Combining with checkpointer

mem0_memory= is orthogonal to checkpointer=. The checkpointer persists graph state per thread_id (resume a conversation); mem0 persists extracted facts per user_id (carry preferences across sessions). Pass both for full coverage.


Long-term memory (memory_store)

Cross-thread memory that persists facts across different conversations and users. After each answer the agent writes a Q&A summary; before each retrieval it reads relevant past exchanges and uses them as context.
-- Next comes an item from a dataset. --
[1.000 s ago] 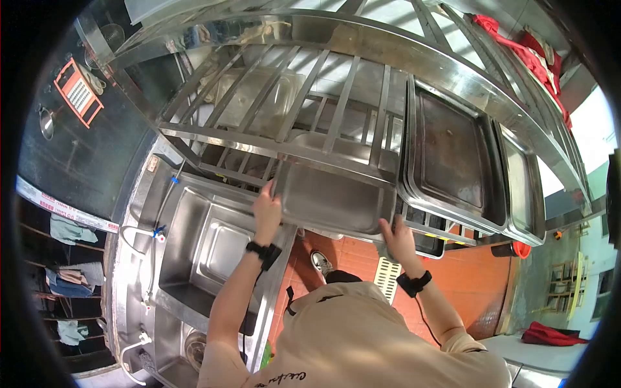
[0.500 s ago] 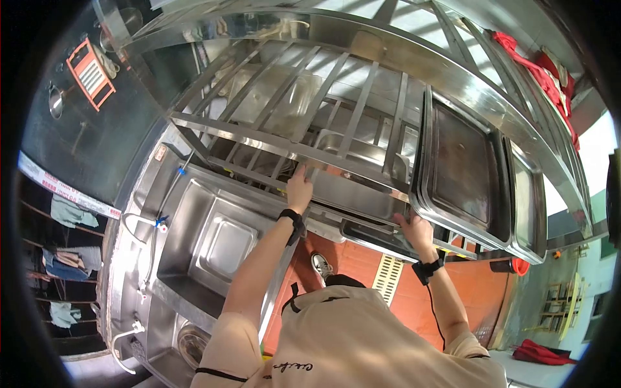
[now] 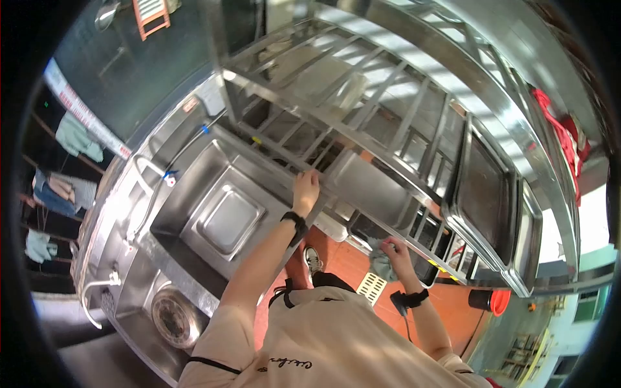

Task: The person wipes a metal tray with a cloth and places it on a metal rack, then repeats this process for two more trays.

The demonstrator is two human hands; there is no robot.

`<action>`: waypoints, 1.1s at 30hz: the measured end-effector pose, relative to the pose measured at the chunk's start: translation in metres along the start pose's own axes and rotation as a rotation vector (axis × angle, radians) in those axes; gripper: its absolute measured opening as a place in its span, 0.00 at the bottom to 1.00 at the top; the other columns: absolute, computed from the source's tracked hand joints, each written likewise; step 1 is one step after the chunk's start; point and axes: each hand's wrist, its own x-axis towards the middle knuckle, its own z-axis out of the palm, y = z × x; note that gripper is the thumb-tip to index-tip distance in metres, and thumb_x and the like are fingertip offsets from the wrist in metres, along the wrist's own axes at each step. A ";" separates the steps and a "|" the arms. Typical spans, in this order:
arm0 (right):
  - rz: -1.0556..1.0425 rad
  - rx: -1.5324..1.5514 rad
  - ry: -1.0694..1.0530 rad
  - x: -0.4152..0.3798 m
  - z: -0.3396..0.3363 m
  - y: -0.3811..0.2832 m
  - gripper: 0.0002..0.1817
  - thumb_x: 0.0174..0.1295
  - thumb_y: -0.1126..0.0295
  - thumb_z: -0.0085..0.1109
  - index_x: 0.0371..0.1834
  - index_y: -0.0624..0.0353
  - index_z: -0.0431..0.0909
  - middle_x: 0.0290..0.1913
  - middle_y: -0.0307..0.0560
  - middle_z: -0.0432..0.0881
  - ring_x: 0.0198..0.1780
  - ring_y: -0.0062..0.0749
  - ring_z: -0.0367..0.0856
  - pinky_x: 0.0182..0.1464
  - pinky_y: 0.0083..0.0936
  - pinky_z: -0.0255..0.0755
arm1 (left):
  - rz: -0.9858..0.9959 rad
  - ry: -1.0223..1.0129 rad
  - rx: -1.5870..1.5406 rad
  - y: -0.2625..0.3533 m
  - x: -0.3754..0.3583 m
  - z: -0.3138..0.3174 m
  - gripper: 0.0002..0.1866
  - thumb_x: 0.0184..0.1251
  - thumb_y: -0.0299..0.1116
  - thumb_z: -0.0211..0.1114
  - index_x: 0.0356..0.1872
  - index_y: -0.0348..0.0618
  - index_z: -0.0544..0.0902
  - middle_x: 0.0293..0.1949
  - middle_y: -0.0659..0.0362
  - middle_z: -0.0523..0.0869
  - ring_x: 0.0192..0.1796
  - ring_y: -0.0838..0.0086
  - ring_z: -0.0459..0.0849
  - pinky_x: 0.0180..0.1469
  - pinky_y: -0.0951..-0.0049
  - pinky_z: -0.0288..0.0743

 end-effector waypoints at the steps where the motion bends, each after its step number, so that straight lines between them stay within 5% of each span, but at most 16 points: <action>1: 0.013 0.053 -0.038 0.005 0.018 -0.006 0.08 0.66 0.69 0.55 0.34 0.63 0.76 0.31 0.32 0.77 0.35 0.16 0.70 0.40 0.18 0.66 | -0.079 0.015 -0.121 -0.017 -0.020 -0.010 0.11 0.67 0.35 0.57 0.43 0.43 0.82 0.32 0.49 0.83 0.39 0.48 0.79 0.44 0.57 0.74; 4: 0.150 0.338 -0.149 0.031 0.077 -0.015 0.06 0.66 0.69 0.54 0.32 0.57 0.74 0.30 0.29 0.72 0.35 0.14 0.69 0.41 0.15 0.64 | -0.526 -0.182 -0.636 -0.093 -0.105 -0.032 0.15 0.70 0.37 0.54 0.47 0.39 0.83 0.37 0.56 0.88 0.39 0.72 0.84 0.42 0.71 0.76; 6: 0.160 0.387 -0.178 0.044 0.130 -0.036 0.05 0.65 0.69 0.54 0.31 0.55 0.74 0.30 0.31 0.71 0.36 0.16 0.69 0.42 0.16 0.64 | -0.830 -0.344 -1.009 -0.067 -0.148 -0.097 0.23 0.75 0.50 0.50 0.59 0.44 0.76 0.52 0.58 0.82 0.51 0.72 0.80 0.53 0.67 0.74; 9: 0.126 0.352 -0.305 0.067 0.212 -0.030 0.05 0.64 0.68 0.55 0.36 0.57 0.75 0.36 0.37 0.74 0.40 0.20 0.71 0.47 0.21 0.66 | -0.951 -0.222 -1.427 -0.047 -0.177 -0.143 0.26 0.75 0.54 0.49 0.63 0.48 0.72 0.56 0.61 0.78 0.54 0.72 0.78 0.56 0.65 0.72; 11: -0.206 -0.070 -0.283 0.070 0.265 -0.030 0.10 0.61 0.68 0.60 0.42 0.58 0.75 0.40 0.47 0.78 0.41 0.33 0.75 0.44 0.27 0.70 | -0.933 -0.037 -1.554 -0.038 -0.186 -0.164 0.25 0.75 0.53 0.49 0.62 0.48 0.73 0.55 0.62 0.78 0.54 0.73 0.78 0.56 0.66 0.72; 12: -0.200 -0.081 -0.316 0.064 0.289 -0.031 0.10 0.61 0.68 0.60 0.42 0.58 0.75 0.40 0.47 0.78 0.41 0.33 0.75 0.44 0.27 0.70 | -0.894 0.095 -1.667 -0.037 -0.189 -0.174 0.24 0.75 0.53 0.49 0.61 0.49 0.73 0.55 0.63 0.78 0.54 0.73 0.77 0.57 0.66 0.71; 14: -0.648 -0.359 -0.151 0.053 0.340 -0.034 0.13 0.59 0.66 0.61 0.44 0.58 0.75 0.45 0.54 0.76 0.47 0.46 0.74 0.47 0.33 0.71 | -0.913 0.271 -1.621 -0.044 -0.192 -0.197 0.24 0.74 0.54 0.49 0.60 0.49 0.73 0.53 0.63 0.78 0.53 0.73 0.77 0.58 0.67 0.70; 15: -0.650 -0.364 -0.178 0.042 0.357 -0.044 0.13 0.59 0.66 0.61 0.44 0.58 0.75 0.45 0.54 0.76 0.47 0.46 0.74 0.47 0.33 0.71 | -0.929 0.410 -1.563 -0.051 -0.194 -0.205 0.25 0.74 0.56 0.50 0.59 0.49 0.73 0.51 0.64 0.78 0.52 0.74 0.77 0.58 0.68 0.70; 17: -0.978 -0.389 -0.255 0.026 0.378 -0.073 0.13 0.57 0.65 0.62 0.42 0.59 0.76 0.47 0.55 0.74 0.50 0.54 0.71 0.50 0.41 0.71 | -0.998 0.534 -1.585 -0.092 -0.206 -0.205 0.26 0.73 0.56 0.51 0.61 0.49 0.71 0.50 0.64 0.78 0.51 0.74 0.77 0.58 0.69 0.70; 21: -0.946 -0.396 -0.536 0.052 0.416 -0.044 0.14 0.58 0.63 0.61 0.42 0.60 0.77 0.45 0.54 0.76 0.49 0.53 0.73 0.50 0.45 0.71 | -1.058 0.567 -1.555 -0.143 -0.222 -0.209 0.31 0.71 0.56 0.55 0.67 0.47 0.66 0.51 0.62 0.77 0.49 0.75 0.77 0.55 0.70 0.69; 25: -0.617 -0.726 -0.682 0.124 0.452 -0.011 0.19 0.60 0.55 0.58 0.36 0.63 0.79 0.43 0.56 0.80 0.44 0.55 0.78 0.43 0.46 0.74 | -1.132 0.494 -1.654 -0.160 -0.206 -0.208 0.33 0.71 0.53 0.56 0.70 0.46 0.62 0.54 0.60 0.76 0.51 0.73 0.77 0.54 0.70 0.69; 27: -0.298 -0.905 -0.732 0.179 0.461 -0.004 0.22 0.60 0.53 0.56 0.38 0.66 0.80 0.42 0.60 0.81 0.44 0.58 0.78 0.45 0.47 0.73 | -1.216 0.411 -1.233 -0.189 -0.195 -0.203 0.31 0.71 0.50 0.56 0.70 0.48 0.62 0.59 0.60 0.74 0.53 0.68 0.77 0.57 0.66 0.68; 28: -0.131 -0.984 -0.798 0.206 0.462 0.000 0.22 0.60 0.55 0.55 0.42 0.66 0.81 0.41 0.63 0.81 0.45 0.59 0.77 0.49 0.46 0.72 | -1.254 0.411 -0.984 -0.215 -0.194 -0.193 0.25 0.70 0.43 0.57 0.66 0.51 0.70 0.58 0.54 0.78 0.53 0.63 0.80 0.56 0.65 0.71; 29: -0.214 -0.974 -0.794 0.231 0.460 0.019 0.21 0.60 0.57 0.55 0.42 0.66 0.80 0.42 0.62 0.80 0.46 0.59 0.77 0.49 0.45 0.72 | -1.269 0.412 -0.975 -0.241 -0.197 -0.186 0.25 0.70 0.43 0.57 0.66 0.51 0.70 0.58 0.54 0.78 0.53 0.63 0.80 0.56 0.65 0.71; 31: -0.287 -0.960 -0.788 0.277 0.465 0.064 0.19 0.60 0.59 0.55 0.42 0.66 0.79 0.44 0.62 0.80 0.47 0.58 0.77 0.49 0.45 0.72 | -1.296 0.341 -0.062 -0.292 -0.204 -0.176 0.17 0.67 0.34 0.54 0.55 0.51 0.81 0.49 0.48 0.84 0.47 0.56 0.83 0.48 0.62 0.76; 33: -0.145 -0.931 -0.699 0.315 0.478 0.097 0.16 0.59 0.64 0.55 0.45 0.64 0.76 0.48 0.60 0.78 0.49 0.56 0.77 0.50 0.45 0.71 | -1.270 0.480 0.122 -0.333 -0.214 -0.163 0.14 0.64 0.30 0.53 0.46 0.47 0.84 0.43 0.42 0.83 0.44 0.49 0.84 0.48 0.58 0.78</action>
from rag7 import init_agent
from langgraph.store.memory import InMemoryStore

rag = init_agent(
    "docs",
    model="openai:gpt-5.4",
    backend="qdrant",
    backend_url="http://localhost:6333",
    memory_store=InMemoryStore(),
)

# Scope memories to a user with user_id
config = {"configurable": {"user_id": "alice"}}

rag.invoke("I prefer answers in German.", config=config)
rag.invoke("What is hybrid search?", config=config)
# Second call remembers the language preference from the first

Combine both for full memory:

from langgraph.checkpoint.sqlite import SqliteSaver
from langgraph.store.memory import InMemoryStore

rag = init_agent(
    "docs",
    model="openai:gpt-5.4",
    backend="qdrant",
    checkpointer=SqliteSaver.from_conn_string("./memory.db"),
    memory_store=InMemoryStore(),
)

config = {"configurable": {"thread_id": "session-1", "user_id": "alice"}}
state = rag.invoke("What is hybrid search?", config=config)

# state.trace includes a 'read_memory' entry showing what was recalled
for step in state.trace:
    if step["node"] == "read_memory":
        print("Recalled:", step.get("memories"))
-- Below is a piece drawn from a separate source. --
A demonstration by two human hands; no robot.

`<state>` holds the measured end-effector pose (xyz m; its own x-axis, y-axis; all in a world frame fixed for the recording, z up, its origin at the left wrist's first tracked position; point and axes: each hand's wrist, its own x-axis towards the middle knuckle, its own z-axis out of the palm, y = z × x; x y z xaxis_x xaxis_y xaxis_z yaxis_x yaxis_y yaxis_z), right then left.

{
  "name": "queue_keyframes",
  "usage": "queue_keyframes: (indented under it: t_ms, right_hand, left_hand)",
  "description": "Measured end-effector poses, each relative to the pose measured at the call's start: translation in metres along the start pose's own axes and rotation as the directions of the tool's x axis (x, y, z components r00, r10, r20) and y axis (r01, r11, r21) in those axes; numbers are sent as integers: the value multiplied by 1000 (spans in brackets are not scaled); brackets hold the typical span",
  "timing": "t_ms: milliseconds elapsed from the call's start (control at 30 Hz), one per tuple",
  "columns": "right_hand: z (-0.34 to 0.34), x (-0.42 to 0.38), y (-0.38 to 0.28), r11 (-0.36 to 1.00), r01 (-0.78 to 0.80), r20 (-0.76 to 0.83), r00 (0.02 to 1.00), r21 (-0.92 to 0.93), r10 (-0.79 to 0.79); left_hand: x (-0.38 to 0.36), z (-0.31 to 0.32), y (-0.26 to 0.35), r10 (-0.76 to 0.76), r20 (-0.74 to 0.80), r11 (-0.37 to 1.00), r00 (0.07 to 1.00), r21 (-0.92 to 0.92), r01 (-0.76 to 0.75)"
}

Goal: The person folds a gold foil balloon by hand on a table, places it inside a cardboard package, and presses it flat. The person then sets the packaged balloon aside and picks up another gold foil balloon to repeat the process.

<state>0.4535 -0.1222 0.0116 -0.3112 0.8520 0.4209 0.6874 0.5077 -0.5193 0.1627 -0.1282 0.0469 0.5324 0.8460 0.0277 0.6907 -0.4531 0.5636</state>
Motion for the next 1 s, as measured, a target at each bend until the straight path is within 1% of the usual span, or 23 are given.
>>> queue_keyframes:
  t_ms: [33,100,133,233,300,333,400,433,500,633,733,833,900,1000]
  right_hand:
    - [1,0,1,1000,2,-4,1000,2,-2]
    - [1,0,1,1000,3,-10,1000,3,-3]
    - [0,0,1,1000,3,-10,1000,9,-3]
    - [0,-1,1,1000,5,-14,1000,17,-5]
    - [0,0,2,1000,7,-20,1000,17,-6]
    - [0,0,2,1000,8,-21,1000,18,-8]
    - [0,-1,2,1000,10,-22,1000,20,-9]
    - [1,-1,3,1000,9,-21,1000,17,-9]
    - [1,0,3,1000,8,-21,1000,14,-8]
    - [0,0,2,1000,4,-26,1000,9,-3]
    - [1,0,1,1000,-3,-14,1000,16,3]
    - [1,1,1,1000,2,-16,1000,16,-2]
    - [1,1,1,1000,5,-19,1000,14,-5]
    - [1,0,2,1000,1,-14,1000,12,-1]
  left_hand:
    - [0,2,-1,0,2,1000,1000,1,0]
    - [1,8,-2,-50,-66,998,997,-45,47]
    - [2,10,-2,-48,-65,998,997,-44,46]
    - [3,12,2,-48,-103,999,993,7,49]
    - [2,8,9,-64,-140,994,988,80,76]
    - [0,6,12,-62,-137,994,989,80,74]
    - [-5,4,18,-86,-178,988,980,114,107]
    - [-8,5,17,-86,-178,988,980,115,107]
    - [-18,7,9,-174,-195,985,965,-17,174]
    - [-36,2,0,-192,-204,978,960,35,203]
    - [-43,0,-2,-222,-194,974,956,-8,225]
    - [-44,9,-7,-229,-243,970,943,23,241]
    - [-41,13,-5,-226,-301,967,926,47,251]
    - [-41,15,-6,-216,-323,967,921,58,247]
For production, replace InMemoryStore with AsyncPostgresStore:

from langgraph.store.postgres import AsyncPostgresStore

store = AsyncPostgresStore.from_conn_string("postgresql://user:pass@localhost/mydb")
await store.setup()  # creates tables on first run

rag = init_agent("docs", model="openai:gpt-5.4", memory_store=store)

When to use memory vs history

history= on chat() checkpointer= memory_store= mem0_memory=
Scope Single session Per thread Per user (cross-thread) Per user (cross-thread)
What's stored Answer text Full graph state Raw Q&A strings Extracted facts
Deduplication No Yes (LLM-based)
Survives restarts No With SQLite/Postgres With Postgres store With mem0 store
Use case Simple multi-turn Resumable chatbots Basic long-term context Smart user preferences
Config key (none) thread_id user_id user_id

Tip

Combine all for full coverage: history= for the current turn, checkpointer= to resume the thread, mem0_memory= to recall extracted facts from previous sessions.